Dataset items
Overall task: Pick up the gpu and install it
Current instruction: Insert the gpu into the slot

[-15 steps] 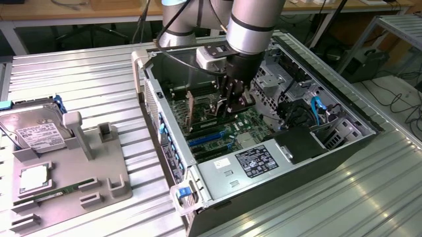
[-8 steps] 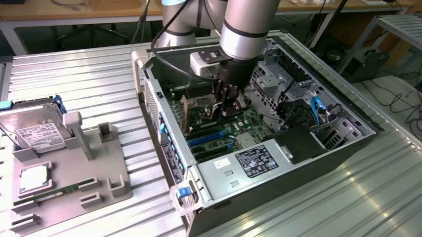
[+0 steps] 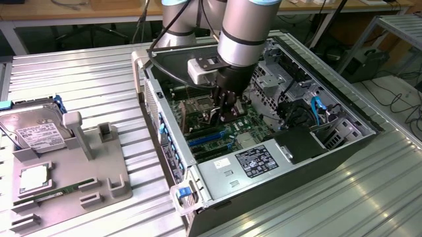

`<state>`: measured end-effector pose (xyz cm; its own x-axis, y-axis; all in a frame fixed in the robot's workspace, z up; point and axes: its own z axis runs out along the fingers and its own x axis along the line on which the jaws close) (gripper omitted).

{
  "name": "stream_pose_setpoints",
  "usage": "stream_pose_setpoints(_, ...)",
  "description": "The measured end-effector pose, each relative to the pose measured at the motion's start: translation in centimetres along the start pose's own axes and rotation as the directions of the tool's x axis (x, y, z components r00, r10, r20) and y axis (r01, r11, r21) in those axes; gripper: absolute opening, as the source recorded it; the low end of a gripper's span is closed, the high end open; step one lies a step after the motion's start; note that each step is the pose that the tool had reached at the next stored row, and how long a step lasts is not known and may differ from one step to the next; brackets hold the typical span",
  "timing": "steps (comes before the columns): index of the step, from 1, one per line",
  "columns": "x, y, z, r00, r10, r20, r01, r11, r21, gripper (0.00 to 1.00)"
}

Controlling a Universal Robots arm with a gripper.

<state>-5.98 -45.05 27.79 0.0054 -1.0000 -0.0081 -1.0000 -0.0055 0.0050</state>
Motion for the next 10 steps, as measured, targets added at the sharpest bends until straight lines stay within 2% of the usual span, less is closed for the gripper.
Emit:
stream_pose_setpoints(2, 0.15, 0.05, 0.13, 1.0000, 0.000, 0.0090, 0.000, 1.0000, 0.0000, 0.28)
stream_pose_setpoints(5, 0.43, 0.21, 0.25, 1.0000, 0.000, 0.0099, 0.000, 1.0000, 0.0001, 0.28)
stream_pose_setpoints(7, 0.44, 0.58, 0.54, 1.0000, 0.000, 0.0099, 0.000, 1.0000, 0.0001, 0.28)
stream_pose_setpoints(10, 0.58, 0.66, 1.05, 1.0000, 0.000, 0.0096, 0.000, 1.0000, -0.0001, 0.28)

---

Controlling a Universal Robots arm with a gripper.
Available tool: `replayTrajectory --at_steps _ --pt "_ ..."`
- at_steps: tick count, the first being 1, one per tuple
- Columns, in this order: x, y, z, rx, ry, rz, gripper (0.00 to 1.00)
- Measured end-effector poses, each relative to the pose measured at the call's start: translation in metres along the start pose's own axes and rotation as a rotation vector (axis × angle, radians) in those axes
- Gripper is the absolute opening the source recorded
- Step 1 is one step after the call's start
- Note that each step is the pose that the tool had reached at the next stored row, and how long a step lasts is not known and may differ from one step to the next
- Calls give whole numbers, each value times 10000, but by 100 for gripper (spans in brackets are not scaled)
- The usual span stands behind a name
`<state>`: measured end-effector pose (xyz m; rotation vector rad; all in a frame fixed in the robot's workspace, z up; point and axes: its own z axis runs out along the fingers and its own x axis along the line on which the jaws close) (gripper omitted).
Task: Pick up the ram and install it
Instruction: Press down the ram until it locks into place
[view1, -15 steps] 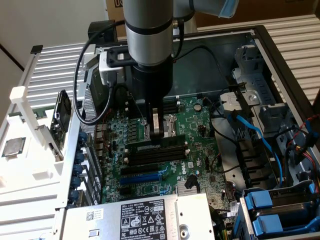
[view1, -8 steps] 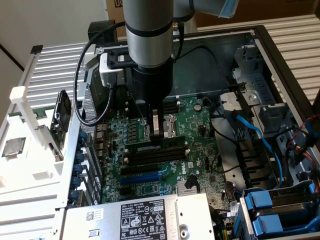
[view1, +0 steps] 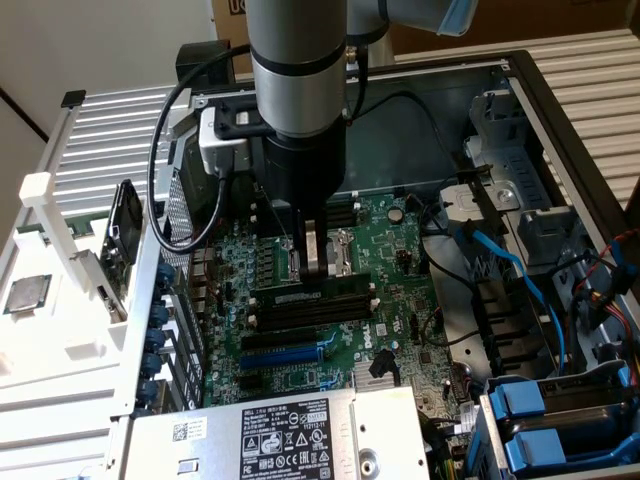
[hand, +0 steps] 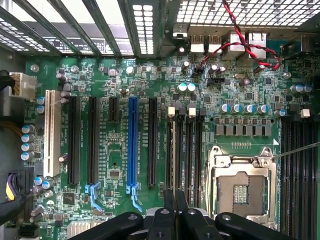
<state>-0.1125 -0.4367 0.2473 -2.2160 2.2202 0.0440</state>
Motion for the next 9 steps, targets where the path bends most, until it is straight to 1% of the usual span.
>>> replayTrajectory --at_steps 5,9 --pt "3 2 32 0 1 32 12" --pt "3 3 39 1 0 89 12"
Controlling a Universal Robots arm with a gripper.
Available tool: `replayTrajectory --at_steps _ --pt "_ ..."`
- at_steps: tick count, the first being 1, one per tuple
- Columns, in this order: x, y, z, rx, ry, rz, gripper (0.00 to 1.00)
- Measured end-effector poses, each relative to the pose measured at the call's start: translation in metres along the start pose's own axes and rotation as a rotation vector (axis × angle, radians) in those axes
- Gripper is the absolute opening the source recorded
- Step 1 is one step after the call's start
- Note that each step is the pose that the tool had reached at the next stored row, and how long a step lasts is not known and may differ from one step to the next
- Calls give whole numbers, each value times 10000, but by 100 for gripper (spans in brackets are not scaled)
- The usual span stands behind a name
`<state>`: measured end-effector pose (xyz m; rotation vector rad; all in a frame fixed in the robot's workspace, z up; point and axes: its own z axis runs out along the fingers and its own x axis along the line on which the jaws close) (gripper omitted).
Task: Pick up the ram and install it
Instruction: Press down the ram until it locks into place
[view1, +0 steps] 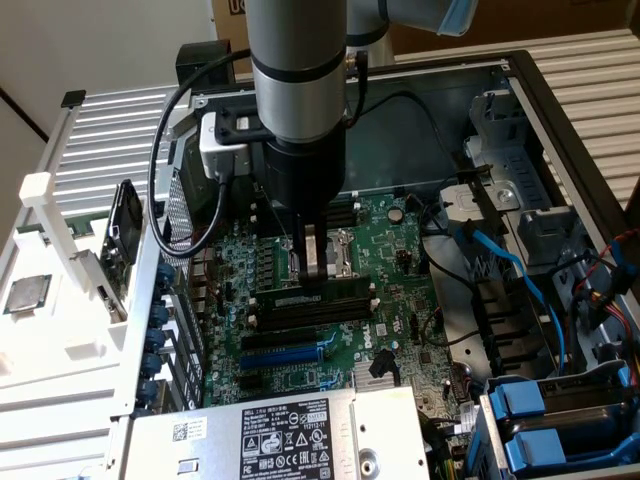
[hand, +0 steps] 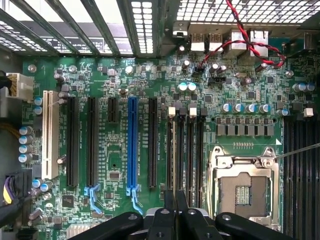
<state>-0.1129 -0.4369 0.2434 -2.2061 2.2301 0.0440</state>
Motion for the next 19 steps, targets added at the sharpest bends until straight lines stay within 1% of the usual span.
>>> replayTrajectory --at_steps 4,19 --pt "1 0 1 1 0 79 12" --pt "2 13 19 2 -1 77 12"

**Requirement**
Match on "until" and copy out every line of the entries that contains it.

**Output of the task**
Motion for the next 10 steps, as measured, targets added at the sharpest bends until straight lines stay within 2% of the usual span, less is closed for the gripper.
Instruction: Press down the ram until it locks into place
Motion for the next 9 steps, targets where the path bends most, until it is straight to 1% of the usual span.
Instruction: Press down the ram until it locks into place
Motion for the next 19 steps, targets added at the sharpest bends until straight lines stay within 1% of the usual span.

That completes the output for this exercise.